RAW DATA:

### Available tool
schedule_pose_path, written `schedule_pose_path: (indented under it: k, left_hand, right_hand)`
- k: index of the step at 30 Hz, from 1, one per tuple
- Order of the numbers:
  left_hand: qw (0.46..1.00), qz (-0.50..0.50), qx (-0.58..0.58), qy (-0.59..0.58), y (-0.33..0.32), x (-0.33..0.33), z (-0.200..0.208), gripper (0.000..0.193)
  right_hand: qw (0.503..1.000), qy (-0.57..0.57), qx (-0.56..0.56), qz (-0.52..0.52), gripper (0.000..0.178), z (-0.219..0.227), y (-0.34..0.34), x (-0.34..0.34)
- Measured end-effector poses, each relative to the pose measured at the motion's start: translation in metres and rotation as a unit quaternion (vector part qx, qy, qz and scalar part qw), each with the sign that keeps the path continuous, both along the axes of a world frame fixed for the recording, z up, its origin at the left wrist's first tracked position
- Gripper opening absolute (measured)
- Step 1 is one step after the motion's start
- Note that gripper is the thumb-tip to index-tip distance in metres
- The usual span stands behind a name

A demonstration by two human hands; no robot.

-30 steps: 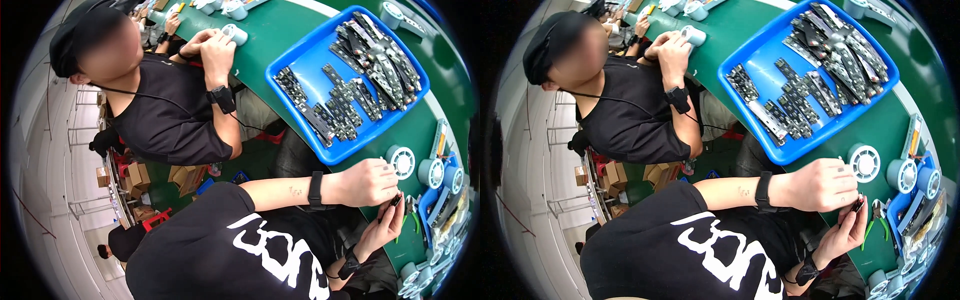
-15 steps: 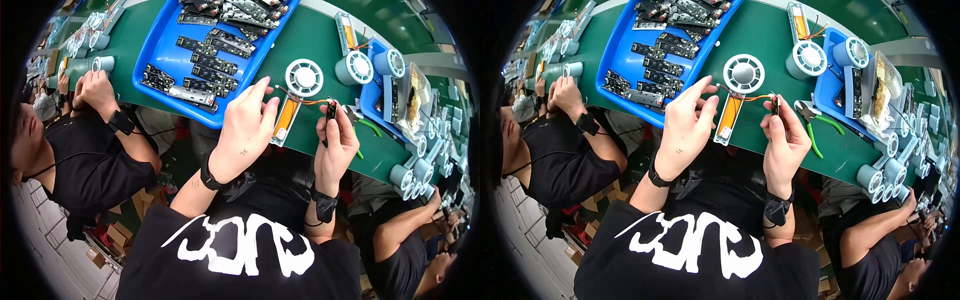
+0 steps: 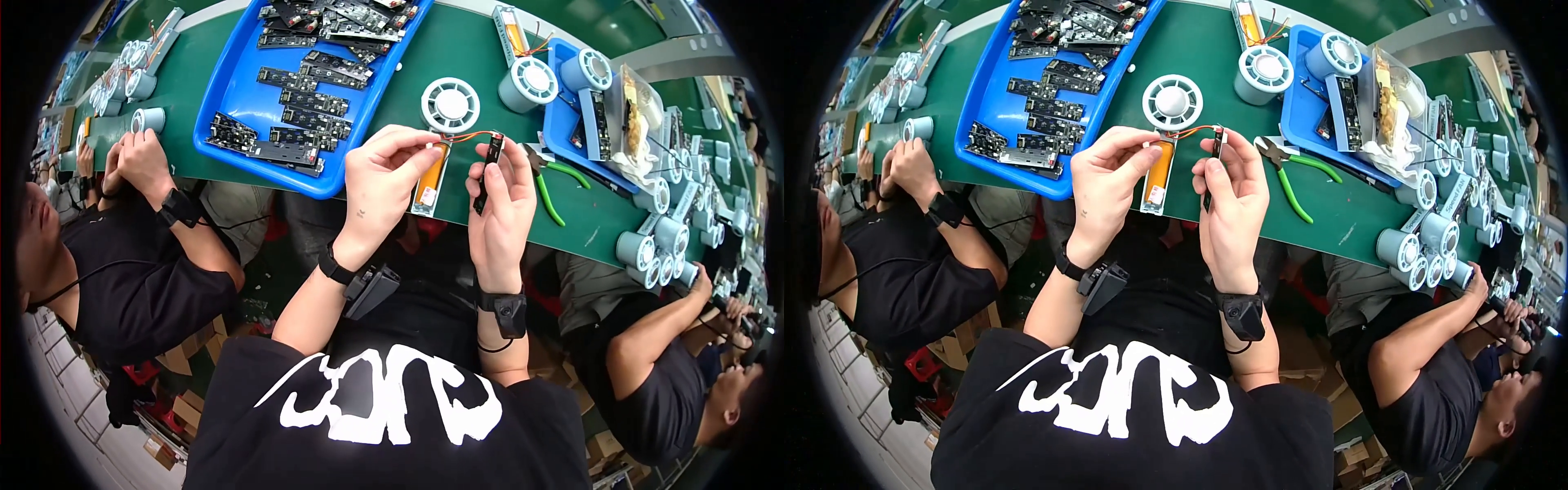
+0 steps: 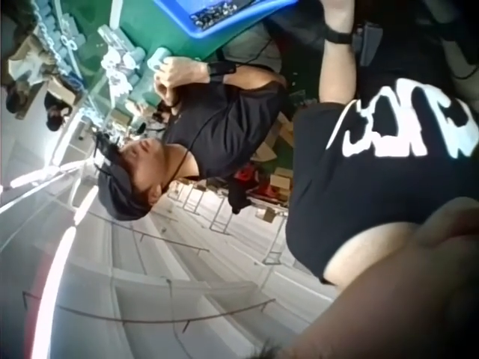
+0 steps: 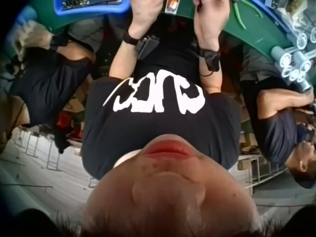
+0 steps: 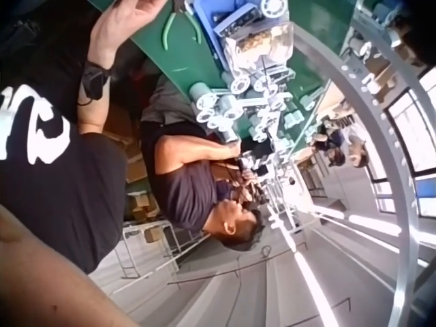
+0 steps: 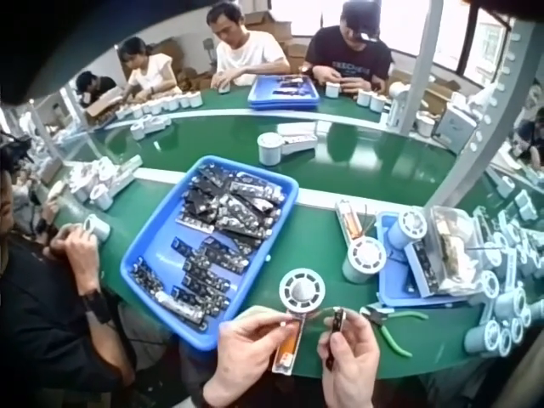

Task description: Manually assemble small electronic components and circuit boards at a factory production line.

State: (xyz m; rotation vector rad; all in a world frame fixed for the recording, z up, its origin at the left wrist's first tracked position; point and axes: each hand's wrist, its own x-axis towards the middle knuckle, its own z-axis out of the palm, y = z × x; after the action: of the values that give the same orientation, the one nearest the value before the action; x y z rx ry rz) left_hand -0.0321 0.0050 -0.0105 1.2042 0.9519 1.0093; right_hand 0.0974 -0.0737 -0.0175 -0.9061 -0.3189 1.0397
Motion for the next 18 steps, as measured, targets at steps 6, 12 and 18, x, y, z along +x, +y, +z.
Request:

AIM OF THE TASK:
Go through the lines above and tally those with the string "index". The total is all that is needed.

THE ANSWER:
2